L'un des règlements les plus importants jamais conclus dans une affaire civile aux Etats-Unis. Le géant allemand de la chimie Bayer a accepté de signer un chèque de 10 à 11 milliards de dollars (entre 8,9 et 9,8 milliards d'euros) pour solder plus de 100.000 litiges aux Etats-Unis liés au Roundup, pesticide à base de glyphosate commercialisé par sa filiale Monsanto.
Cet accord «mettra un terme à environ 75 % des litiges» impliquant le Roundup, «qui concernent environ 125.000 plaintes au total», qu'elles aient ou non été enregistrées par les tribunaux, a déclaré Bayer dans un communiqué mercredi soir. Les plaignants américains accusent cet herbicide, le plus utilisé dans le monde, d'avoir causé le cancer dont ils souffrent.
Dans le cadre de ce règlement, le groupe Bayer, qui a racheté l'Américain Monsanto en 2018 pour 63 milliards de dollars (56 milliards d'euros), «effectuera un paiement entre 8,8 milliards de dollars et 9,6 milliards de dollars (entre 7,8 et 8,5 milliards d’euros, NDLR), pour résoudre le litige Roundup en cours». Soit entre 5.000 et 250.000 dollars (4.500 et 220.000 euros) par plaignant, en fonction de la solidité de leur dossier, selon deux personnes impliquées dans les négociations, interrogées par le New York Times.

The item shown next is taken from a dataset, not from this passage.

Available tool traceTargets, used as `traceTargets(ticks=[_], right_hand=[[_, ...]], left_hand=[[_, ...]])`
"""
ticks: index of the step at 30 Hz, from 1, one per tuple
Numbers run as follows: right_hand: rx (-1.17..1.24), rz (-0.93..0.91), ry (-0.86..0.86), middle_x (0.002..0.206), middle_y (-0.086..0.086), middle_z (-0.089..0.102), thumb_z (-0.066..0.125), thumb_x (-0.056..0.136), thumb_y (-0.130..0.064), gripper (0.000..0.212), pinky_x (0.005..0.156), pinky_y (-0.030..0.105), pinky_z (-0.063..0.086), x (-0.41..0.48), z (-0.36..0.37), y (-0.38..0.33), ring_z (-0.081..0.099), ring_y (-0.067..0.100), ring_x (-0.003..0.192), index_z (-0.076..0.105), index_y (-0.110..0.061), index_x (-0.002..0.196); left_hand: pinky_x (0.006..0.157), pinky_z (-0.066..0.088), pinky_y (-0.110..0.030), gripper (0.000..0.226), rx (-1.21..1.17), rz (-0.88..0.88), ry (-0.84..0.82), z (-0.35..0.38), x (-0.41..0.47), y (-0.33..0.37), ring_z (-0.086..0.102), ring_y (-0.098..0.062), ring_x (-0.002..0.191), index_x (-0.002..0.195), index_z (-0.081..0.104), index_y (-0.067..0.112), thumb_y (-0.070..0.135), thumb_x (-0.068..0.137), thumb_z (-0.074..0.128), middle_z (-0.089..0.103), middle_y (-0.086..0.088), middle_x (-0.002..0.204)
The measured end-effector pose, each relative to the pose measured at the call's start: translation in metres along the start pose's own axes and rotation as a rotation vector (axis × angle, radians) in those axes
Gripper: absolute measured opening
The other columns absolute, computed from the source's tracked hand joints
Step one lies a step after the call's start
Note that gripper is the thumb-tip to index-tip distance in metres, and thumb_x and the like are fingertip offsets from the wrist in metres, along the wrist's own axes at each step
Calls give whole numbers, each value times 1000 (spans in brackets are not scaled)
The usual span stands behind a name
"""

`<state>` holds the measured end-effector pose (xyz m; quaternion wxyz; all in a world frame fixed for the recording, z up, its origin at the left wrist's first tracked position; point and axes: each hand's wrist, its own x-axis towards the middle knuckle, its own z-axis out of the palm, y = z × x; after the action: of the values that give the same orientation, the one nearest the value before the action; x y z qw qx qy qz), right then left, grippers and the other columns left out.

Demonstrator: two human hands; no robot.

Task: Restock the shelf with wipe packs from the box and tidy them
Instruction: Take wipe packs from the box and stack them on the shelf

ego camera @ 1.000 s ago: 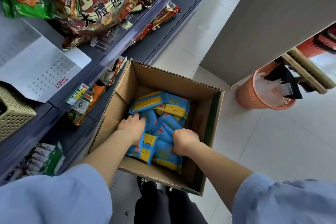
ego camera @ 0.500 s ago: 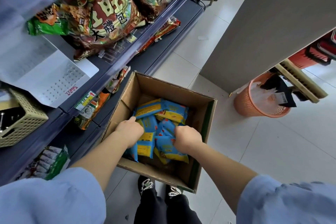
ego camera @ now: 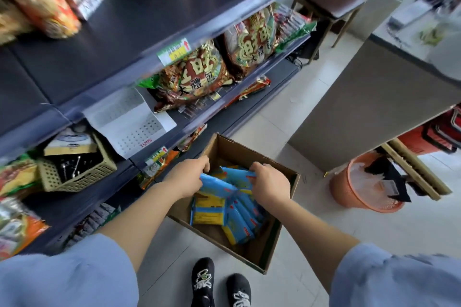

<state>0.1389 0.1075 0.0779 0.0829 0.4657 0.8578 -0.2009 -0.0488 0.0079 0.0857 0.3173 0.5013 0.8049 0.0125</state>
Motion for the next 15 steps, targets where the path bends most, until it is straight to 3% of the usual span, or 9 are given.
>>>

En plus de cette grosse somme, le géant allemand a mis de côté 1,25 milliard de dollars (1,1 milliards d’euros, NDLR) «afin de résoudre d'éventuels litiges futurs». Bayer fait en effet encore face à au moins 30.000 réclamations de plaignants sur le Roundup, dont l'issue dépendra de l'avis scientifique d'un panel d'experts indépendants prochainement créé par Bayer.
L'entreprise germanique précise toutefois que cet accord à l'amiable ne contient «aucune reconnaissance de responsabilité ou de faute», celle-ci continuant de marteler que l'exposition au glyphosate est sans danger pour la santé. Son PDG, Werner Baumann, a ainsi souligné que l'Agence américaine de protection de l'environnement (EPA) avait conclu en janvier «n'avoir pas constaté de risque pour la santé pour les personnes humaines en cas d’exposition au glyphosate». Une affirmation en contradiction avec le classement en 2015 du glyphosate dans la catégorie «cancérigène probable» par le Centre international de recherche sur le cancer (Circ), une instance de l'OMS.
trois procès en cours
Si Bayer n'envisage pas de reconnaître un éventuel lien entre le Roundup et le lymphome non hodgkinien, une forme de cancer, c'est qu'elle est encore impliquée dans trois procès à ce sujet, tous perdus en première instance. Après avoir été condamnée à verser des centaines de millions de dollars aux plaignants, la société allemande a à chaque fois fait appel. «Les trois affaires qui ont fait l'objet d'un procès se poursuivront par le processus d'appel et ne sont pas couvertes par l'accord transactionnel. Il est important pour Bayer de poursuivre ces affaires, car les appels fourniront des précédents juridiques utiles pour l'avenir», précise l'entreprise.
En attendant, la firme pharmaceutique et agrochimique peut continuer à vendre du Roundup aux Etats-Unis, ce qu'elle compte faire, aussi bien aux petits jardiniers qu'aux agriculteurs. De quoi provoquer la colère de l'organisation altermondialiste Attac France. «Bayer, qui continue de commercialiser le Roundup et autres produits à base de glyphosate Monsanto et de nier leur caractère cancérigène, accepte de verser 10 milliards de dollars pour régler des procédures avec 100.000 plaignants américains, tout va bien», a-t-elle réagi sur Twitter.
Donc Bayer, qui continue de commercialiser le #Roundup et autres produits à base de #glyphosate #Monsanto et de nier leur caractère cancérigène, accepte de verser 10 milliards $ pour régler des procédures avec 100 000 plaignants américains
Tout va bien https://t.co/386hbIOUqv— Attac France (@attac_fr) June 24, 2020
Par ailleurs, Bayer a également annoncé deux accords transactionnels de moindre importance. L'un concerne le dicamba, un produit accusé de causer des dommages à des cultures voisines de celles où il a été épandu. Il s'élève à 400 millions de dollars (360 millions d'euros) pour «la campagne agricole 2015-2020».
L'autre accord porte sur les «litiges des PCB dans l'eau», fabriqués par Monsanto jusqu'en 1977, pour lequel Bayer prévoit de payer un total de 650 millions de dollars (580 millions d'euros) pour des actions de groupe, auxquels s'ajoutent 170 millions de dollars (150 millions d'euros) pour les Etats du Nouveau-Mexique, de Washington et le District de Columbia pour «résoudre des réclamations similaires liées aux PCB».